Records excerpted from a collection:
★ ★ ★ ★

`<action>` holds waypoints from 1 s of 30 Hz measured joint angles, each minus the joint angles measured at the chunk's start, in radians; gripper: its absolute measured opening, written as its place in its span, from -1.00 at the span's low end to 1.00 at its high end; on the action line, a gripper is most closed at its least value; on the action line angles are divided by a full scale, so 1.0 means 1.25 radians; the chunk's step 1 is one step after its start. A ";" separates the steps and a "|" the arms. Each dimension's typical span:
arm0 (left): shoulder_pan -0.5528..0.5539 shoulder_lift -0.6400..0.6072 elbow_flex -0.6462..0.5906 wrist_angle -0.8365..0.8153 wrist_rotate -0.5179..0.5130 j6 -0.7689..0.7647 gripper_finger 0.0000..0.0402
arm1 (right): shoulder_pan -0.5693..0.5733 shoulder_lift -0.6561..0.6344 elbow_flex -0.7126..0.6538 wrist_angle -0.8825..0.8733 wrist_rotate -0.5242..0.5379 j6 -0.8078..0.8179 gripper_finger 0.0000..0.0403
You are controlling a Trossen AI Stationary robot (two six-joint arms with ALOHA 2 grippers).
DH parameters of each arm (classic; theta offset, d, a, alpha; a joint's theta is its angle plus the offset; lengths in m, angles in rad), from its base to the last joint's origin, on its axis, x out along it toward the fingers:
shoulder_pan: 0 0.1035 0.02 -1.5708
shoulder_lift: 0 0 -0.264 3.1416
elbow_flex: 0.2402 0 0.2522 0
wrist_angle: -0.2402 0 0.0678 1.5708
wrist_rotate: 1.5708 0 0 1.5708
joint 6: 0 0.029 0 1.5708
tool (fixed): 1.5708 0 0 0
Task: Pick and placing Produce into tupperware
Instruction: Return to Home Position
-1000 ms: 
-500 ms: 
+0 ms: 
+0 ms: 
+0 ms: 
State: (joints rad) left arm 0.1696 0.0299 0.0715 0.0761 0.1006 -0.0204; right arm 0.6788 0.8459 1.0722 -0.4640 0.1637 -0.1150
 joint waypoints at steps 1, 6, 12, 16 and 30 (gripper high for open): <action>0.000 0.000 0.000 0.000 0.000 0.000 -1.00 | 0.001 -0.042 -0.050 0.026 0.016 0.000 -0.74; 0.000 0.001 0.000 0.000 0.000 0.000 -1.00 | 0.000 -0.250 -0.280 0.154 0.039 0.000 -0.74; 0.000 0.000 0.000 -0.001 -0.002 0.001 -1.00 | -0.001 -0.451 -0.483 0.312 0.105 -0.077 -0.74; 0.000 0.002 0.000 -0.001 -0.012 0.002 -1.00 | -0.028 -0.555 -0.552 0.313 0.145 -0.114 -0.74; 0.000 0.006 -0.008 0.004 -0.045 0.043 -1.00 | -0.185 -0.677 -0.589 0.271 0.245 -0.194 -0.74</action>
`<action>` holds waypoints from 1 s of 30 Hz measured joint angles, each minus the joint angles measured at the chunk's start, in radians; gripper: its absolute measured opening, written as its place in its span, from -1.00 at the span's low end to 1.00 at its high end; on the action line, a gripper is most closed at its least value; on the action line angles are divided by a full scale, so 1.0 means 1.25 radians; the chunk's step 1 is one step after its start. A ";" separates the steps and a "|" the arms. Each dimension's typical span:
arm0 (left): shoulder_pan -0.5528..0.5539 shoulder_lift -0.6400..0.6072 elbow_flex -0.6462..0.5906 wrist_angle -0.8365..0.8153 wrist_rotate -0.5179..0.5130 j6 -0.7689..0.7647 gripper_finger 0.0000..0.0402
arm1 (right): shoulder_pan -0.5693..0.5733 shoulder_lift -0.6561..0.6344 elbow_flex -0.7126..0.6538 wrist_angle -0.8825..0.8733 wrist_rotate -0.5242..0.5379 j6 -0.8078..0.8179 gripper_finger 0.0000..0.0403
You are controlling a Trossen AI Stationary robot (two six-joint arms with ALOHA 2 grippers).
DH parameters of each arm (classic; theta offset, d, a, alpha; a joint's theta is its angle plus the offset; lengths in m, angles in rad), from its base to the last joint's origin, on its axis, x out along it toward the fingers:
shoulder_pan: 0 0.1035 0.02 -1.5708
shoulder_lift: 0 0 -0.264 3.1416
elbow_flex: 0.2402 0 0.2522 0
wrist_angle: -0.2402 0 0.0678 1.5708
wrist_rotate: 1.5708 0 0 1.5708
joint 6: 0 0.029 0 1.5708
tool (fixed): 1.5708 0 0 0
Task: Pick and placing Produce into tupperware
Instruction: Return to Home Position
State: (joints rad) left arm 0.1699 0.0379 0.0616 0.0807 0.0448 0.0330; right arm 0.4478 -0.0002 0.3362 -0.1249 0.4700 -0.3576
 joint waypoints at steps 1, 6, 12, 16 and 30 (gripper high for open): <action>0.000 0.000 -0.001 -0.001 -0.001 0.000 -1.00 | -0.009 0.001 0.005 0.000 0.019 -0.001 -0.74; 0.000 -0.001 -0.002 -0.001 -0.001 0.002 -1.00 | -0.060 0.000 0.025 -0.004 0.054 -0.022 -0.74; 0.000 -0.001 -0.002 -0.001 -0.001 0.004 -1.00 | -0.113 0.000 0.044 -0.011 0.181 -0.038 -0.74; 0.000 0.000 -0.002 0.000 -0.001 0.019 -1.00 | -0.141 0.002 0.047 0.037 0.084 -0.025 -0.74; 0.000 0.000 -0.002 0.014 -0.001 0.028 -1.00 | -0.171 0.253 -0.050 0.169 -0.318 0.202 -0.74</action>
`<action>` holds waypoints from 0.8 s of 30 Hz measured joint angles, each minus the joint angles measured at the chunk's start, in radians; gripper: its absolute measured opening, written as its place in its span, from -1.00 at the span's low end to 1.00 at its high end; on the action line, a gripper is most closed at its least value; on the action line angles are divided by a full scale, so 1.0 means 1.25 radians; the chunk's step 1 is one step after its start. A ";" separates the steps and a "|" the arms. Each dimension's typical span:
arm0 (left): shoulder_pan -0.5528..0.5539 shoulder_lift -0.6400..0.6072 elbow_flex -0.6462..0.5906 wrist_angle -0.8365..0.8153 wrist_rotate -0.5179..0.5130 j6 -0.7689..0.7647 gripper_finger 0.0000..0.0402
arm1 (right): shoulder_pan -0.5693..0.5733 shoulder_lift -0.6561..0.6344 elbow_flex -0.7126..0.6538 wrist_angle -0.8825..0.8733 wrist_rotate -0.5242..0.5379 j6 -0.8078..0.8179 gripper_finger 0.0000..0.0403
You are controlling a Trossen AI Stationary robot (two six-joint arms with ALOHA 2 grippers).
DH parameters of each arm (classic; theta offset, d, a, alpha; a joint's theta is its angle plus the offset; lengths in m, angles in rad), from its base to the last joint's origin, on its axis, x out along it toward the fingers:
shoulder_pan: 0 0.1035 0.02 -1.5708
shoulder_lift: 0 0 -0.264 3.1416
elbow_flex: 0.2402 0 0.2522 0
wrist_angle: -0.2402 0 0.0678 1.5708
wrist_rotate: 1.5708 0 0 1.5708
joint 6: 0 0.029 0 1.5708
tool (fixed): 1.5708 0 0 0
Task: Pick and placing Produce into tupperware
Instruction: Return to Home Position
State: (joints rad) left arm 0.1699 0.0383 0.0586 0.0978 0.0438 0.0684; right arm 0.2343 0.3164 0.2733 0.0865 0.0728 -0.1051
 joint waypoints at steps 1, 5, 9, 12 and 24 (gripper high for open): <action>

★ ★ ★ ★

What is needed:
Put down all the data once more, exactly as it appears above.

Final answer:
`<action>` holds waypoints from 1 s of 30 Hz measured joint angles, each minus the joint angles measured at the chunk's start, in radians; gripper: its absolute measured opening, written as its place in its span, from -1.00 at the span's low end to 1.00 at its high end; on the action line, a gripper is most closed at its least value; on the action line angles are divided by a full scale, so 1.0 means 1.25 radians; the chunk's step 1 is one step after its start. A ";" separates the steps and a "|" the arms. Each dimension's typical span:
arm0 (left): shoulder_pan -0.5528..0.5539 shoulder_lift -0.6400..0.6072 elbow_flex -0.6462..0.5906 wrist_angle -0.8365..0.8153 wrist_rotate -0.5179..0.5130 j6 -0.7689..0.7647 gripper_finger 0.0000..0.0402
arm1 (right): shoulder_pan -0.5693..0.5733 shoulder_lift -0.6561..0.6344 elbow_flex -0.7126..0.6538 wrist_angle -0.8825..0.8733 wrist_rotate -0.5242..0.5379 j6 -0.8078..0.8179 gripper_finger 0.0000..0.0403
You are controlling a Trossen AI Stationary robot (two six-joint arms with ALOHA 2 grippers).
DH parameters of each arm (classic; theta offset, d, a, alpha; a joint's theta is its angle plus the offset; lengths in m, angles in rad), from its base to the last joint's origin, on its axis, x out along it toward the fingers:
shoulder_pan: 0 0.1035 0.02 -1.5708
shoulder_lift: 0 0 -0.264 3.1416
elbow_flex: 0.2402 0 0.2522 0
wrist_angle: -0.2402 0 0.0678 1.5708
wrist_rotate: 1.5708 0 0 1.5708
joint 6: 0 0.029 0 1.5708
tool (fixed): 1.5708 0 0 0
Task: Pick and placing Produce into tupperware
Instruction: Return to Home Position
-1000 ms: 
-500 ms: 
+0 ms: 
+0 ms: 
+0 ms: 
State: (joints rad) left arm 0.1696 0.0299 0.0715 0.0761 0.1006 -0.0204; right arm 0.6788 0.8459 1.0722 -0.4640 0.1637 -0.1150
 joint waypoints at steps 1, 6, 12, 16 and 30 (gripper high for open): <action>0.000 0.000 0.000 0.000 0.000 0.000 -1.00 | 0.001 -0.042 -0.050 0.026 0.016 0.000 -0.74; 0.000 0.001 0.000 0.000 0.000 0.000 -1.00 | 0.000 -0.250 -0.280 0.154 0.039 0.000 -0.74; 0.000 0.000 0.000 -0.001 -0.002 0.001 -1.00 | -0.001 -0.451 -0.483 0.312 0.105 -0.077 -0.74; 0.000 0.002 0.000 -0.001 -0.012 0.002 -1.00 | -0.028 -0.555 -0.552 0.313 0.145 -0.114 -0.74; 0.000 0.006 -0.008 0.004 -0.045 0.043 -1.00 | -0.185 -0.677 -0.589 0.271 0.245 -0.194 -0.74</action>
`<action>` holds waypoints from 1 s of 30 Hz measured joint angles, each minus the joint angles measured at the chunk's start, in radians; gripper: its absolute measured opening, written as its place in its span, from -1.00 at the span's low end to 1.00 at its high end; on the action line, a gripper is most closed at its least value; on the action line angles are divided by a full scale, so 1.0 means 1.25 radians; the chunk's step 1 is one step after its start. A ";" separates the steps and a "|" the arms. Each dimension's typical span:
arm0 (left): shoulder_pan -0.5528..0.5539 shoulder_lift -0.6400..0.6072 elbow_flex -0.6462..0.5906 wrist_angle -0.8365..0.8153 wrist_rotate -0.5179..0.5130 j6 -0.7689..0.7647 gripper_finger 0.0000..0.0402
arm1 (right): shoulder_pan -0.5693..0.5733 shoulder_lift -0.6561..0.6344 elbow_flex -0.7126..0.6538 wrist_angle -0.8825..0.8733 wrist_rotate -0.5242..0.5379 j6 -0.8078..0.8179 gripper_finger 0.0000..0.0403
You are controlling a Trossen AI Stationary robot (two six-joint arms with ALOHA 2 grippers).
DH parameters of each arm (classic; theta offset, d, a, alpha; a joint's theta is its angle plus the offset; lengths in m, angles in rad), from its base to the last joint's origin, on its axis, x out along it toward the fingers:
shoulder_pan: 0 0.1035 0.02 -1.5708
shoulder_lift: 0 0 -0.264 3.1416
elbow_flex: 0.2402 0 0.2522 0
wrist_angle: -0.2402 0 0.0678 1.5708
wrist_rotate: 1.5708 0 0 1.5708
joint 6: 0 0.029 0 1.5708
tool (fixed): 1.5708 0 0 0
Task: Pick and placing Produce into tupperware
Instruction: Return to Home Position
State: (joints rad) left arm 0.1699 0.0379 0.0616 0.0807 0.0448 0.0330; right arm 0.4478 -0.0002 0.3362 -0.1249 0.4700 -0.3576
 joint waypoints at steps 1, 6, 12, 16 and 30 (gripper high for open): <action>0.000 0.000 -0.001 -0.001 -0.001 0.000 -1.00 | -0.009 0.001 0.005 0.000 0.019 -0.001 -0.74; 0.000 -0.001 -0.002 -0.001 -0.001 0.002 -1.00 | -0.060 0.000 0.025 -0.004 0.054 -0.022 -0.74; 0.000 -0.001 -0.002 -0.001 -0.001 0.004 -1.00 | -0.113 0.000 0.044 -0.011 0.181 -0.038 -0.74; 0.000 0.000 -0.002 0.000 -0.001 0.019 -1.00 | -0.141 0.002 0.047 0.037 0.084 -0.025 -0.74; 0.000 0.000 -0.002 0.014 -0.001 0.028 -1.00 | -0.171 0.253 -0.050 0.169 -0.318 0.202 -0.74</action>
`<action>` holds waypoints from 0.8 s of 30 Hz measured joint angles, each minus the joint angles measured at the chunk's start, in radians; gripper: its absolute measured opening, written as its place in its span, from -1.00 at the span's low end to 1.00 at its high end; on the action line, a gripper is most closed at its least value; on the action line angles are divided by a full scale, so 1.0 means 1.25 radians; the chunk's step 1 is one step after its start. A ";" separates the steps and a "|" the arms. Each dimension's typical span:
arm0 (left): shoulder_pan -0.5528..0.5539 shoulder_lift -0.6400..0.6072 elbow_flex -0.6462..0.5906 wrist_angle -0.8365..0.8153 wrist_rotate -0.5179..0.5130 j6 -0.7689..0.7647 gripper_finger 0.0000..0.0402
arm1 (right): shoulder_pan -0.5693..0.5733 shoulder_lift -0.6561..0.6344 elbow_flex -0.7126..0.6538 wrist_angle -0.8825..0.8733 wrist_rotate -0.5242..0.5379 j6 -0.8078..0.8179 gripper_finger 0.0000..0.0403
You are controlling a Trossen AI Stationary robot (two six-joint arms with ALOHA 2 grippers).
DH parameters of each arm (classic; theta offset, d, a, alpha; a joint's theta is its angle plus the offset; lengths in m, angles in rad), from its base to the last joint's origin, on its axis, x out along it toward the fingers:
shoulder_pan: 0 0.1035 0.02 -1.5708
shoulder_lift: 0 0 -0.264 3.1416
elbow_flex: 0.2402 0 0.2522 0
wrist_angle: -0.2402 0 0.0678 1.5708
wrist_rotate: 1.5708 0 0 1.5708
joint 6: 0 0.029 0 1.5708
tool (fixed): 1.5708 0 0 0
Task: Pick and placing Produce into tupperware
Instruction: Return to Home Position
State: (joints rad) left arm 0.1699 0.0383 0.0586 0.0978 0.0438 0.0684; right arm 0.2343 0.3164 0.2733 0.0865 0.0728 -0.1051
 joint waypoints at steps 1, 5, 9, 12 and 24 (gripper high for open): <action>

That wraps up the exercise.